- _What needs to be done_:
Begin at the line containing "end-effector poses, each" in the data below and go on through the line containing "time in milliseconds", repeating each line exactly; include both ends and no other line.

- _Dataset section_:
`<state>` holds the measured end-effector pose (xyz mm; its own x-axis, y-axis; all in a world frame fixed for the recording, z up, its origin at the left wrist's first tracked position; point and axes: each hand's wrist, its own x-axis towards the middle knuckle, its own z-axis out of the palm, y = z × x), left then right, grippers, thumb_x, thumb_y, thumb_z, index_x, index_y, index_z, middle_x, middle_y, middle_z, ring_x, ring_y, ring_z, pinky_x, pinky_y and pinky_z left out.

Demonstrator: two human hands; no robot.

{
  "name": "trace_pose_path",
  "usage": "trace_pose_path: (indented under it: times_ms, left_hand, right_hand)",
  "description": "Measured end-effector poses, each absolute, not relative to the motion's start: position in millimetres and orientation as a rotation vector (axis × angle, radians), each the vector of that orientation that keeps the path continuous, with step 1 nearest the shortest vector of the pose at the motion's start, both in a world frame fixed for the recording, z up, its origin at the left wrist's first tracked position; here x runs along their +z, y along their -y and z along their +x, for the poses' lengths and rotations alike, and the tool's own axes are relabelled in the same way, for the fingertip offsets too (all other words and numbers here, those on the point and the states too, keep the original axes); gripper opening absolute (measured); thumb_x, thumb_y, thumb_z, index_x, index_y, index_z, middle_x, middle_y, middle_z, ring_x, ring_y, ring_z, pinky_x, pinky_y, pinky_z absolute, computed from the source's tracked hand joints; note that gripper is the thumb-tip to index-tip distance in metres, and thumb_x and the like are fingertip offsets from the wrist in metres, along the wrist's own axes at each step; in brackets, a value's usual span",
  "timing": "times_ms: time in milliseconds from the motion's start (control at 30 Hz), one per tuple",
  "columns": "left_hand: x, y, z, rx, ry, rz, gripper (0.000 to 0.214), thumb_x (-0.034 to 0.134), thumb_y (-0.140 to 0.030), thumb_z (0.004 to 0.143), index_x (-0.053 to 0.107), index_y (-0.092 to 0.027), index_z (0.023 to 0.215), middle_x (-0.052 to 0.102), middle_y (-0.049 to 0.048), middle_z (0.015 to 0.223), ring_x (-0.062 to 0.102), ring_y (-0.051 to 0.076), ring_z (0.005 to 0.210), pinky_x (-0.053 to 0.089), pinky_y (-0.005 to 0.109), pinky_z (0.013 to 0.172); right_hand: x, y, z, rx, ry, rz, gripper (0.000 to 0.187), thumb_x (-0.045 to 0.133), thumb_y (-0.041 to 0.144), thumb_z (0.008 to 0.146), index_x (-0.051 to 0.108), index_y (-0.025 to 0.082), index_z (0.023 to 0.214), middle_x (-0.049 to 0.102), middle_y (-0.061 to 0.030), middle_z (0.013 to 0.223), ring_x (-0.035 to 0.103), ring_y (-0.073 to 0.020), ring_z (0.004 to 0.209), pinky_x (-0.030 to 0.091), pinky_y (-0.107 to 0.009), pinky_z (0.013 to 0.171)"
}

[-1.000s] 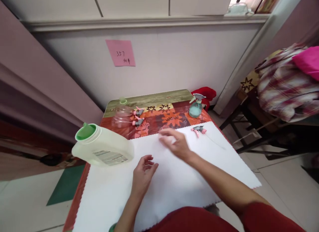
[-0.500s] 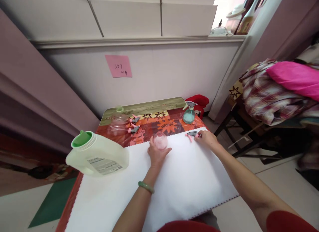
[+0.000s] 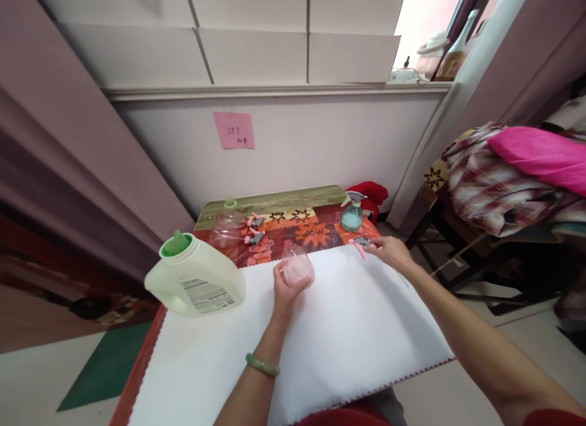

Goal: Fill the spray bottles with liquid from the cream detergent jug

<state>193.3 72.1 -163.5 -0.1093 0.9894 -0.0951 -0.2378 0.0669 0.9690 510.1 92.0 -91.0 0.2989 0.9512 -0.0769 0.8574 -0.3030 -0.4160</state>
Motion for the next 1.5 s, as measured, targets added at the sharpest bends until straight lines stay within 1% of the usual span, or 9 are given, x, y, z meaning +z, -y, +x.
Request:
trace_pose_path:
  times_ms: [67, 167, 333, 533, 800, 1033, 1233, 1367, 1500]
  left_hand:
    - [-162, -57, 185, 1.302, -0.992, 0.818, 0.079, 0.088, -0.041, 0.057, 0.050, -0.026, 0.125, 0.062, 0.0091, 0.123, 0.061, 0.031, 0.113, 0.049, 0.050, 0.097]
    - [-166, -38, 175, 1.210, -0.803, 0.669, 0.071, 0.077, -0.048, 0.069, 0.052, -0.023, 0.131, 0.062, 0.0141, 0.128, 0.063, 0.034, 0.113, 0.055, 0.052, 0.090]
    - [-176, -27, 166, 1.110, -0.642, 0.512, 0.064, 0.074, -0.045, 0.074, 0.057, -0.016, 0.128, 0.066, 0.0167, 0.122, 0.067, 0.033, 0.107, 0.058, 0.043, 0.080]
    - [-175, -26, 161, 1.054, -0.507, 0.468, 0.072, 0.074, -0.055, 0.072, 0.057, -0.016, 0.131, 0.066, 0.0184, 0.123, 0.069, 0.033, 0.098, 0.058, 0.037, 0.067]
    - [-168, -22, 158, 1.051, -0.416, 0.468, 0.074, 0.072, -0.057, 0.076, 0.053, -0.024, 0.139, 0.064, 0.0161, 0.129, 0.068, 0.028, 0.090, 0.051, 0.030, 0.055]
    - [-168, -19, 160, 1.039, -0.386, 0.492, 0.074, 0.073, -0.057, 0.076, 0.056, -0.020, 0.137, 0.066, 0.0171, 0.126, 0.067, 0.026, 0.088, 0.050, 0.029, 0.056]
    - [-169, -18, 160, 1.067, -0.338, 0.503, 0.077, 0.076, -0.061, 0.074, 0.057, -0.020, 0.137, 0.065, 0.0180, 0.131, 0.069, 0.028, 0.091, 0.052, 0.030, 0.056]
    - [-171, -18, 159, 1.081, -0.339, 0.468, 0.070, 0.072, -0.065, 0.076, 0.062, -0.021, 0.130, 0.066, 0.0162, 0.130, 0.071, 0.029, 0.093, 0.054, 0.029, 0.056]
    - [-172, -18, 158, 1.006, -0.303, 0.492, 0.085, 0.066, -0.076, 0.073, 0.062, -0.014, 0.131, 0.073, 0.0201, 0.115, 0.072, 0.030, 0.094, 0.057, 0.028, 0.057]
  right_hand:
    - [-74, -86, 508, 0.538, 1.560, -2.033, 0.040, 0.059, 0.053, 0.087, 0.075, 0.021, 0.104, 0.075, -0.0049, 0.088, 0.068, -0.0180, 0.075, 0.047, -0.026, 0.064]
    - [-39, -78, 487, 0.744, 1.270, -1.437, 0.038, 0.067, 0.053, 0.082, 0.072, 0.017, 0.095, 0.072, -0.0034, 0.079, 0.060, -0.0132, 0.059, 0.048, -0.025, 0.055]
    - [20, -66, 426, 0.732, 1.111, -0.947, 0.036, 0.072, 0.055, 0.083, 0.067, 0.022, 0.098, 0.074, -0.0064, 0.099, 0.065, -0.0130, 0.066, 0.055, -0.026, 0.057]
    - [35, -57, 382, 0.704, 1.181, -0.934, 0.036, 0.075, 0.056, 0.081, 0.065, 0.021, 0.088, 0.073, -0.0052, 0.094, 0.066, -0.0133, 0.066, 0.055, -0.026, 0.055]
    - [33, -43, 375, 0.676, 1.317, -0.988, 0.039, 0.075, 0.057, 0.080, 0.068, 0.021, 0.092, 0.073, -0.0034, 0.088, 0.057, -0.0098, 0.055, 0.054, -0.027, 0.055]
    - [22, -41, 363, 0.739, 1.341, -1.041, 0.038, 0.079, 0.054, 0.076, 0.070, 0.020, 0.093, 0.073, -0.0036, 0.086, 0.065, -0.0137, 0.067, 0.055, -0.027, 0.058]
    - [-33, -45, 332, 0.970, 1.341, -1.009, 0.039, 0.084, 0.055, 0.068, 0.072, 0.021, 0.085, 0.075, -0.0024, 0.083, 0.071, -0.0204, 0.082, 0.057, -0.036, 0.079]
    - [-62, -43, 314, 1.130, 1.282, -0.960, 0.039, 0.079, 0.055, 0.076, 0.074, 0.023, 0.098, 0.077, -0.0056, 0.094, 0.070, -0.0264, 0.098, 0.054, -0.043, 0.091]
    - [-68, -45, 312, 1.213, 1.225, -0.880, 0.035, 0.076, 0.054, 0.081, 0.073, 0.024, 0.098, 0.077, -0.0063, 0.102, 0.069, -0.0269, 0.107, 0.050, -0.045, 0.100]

- _Written solution_:
  "description": "Measured end-effector poses, each absolute, not relative to the motion's start: position in millimetres and orientation as a rotation vector (axis × angle, radians), each the vector of that orientation that keeps the path continuous, with step 1 nearest the shortest vector of the pose at the motion's start, both in a world frame fixed for the recording, z up, its origin at the left wrist's first tracked position; here x runs along their +z, y along their -y and z along their +x, for the poses' lengths and rotations alike, and the tool's own axes are relabelled in the same way, for the fingertip offsets too (all other words and numbers here, those on the point and the states too, keep the original axes); gripper opening absolute (measured); thumb_x, thumb_y, thumb_z, index_x, index_y, index_z, middle_x, middle_y, middle_z, ring_x, ring_y, ring_z, pinky_x, pinky_y, pinky_z absolute, computed from the source's tracked hand joints; note that gripper is the thumb-tip to index-tip distance in metres, and thumb_x and the like are fingertip offsets from the wrist in metres, along the wrist's own axes at each step; in brackets, a value's usual span",
  "timing": "times_ms: time in milliseconds from the motion's start (control at 30 Hz), one per tuple",

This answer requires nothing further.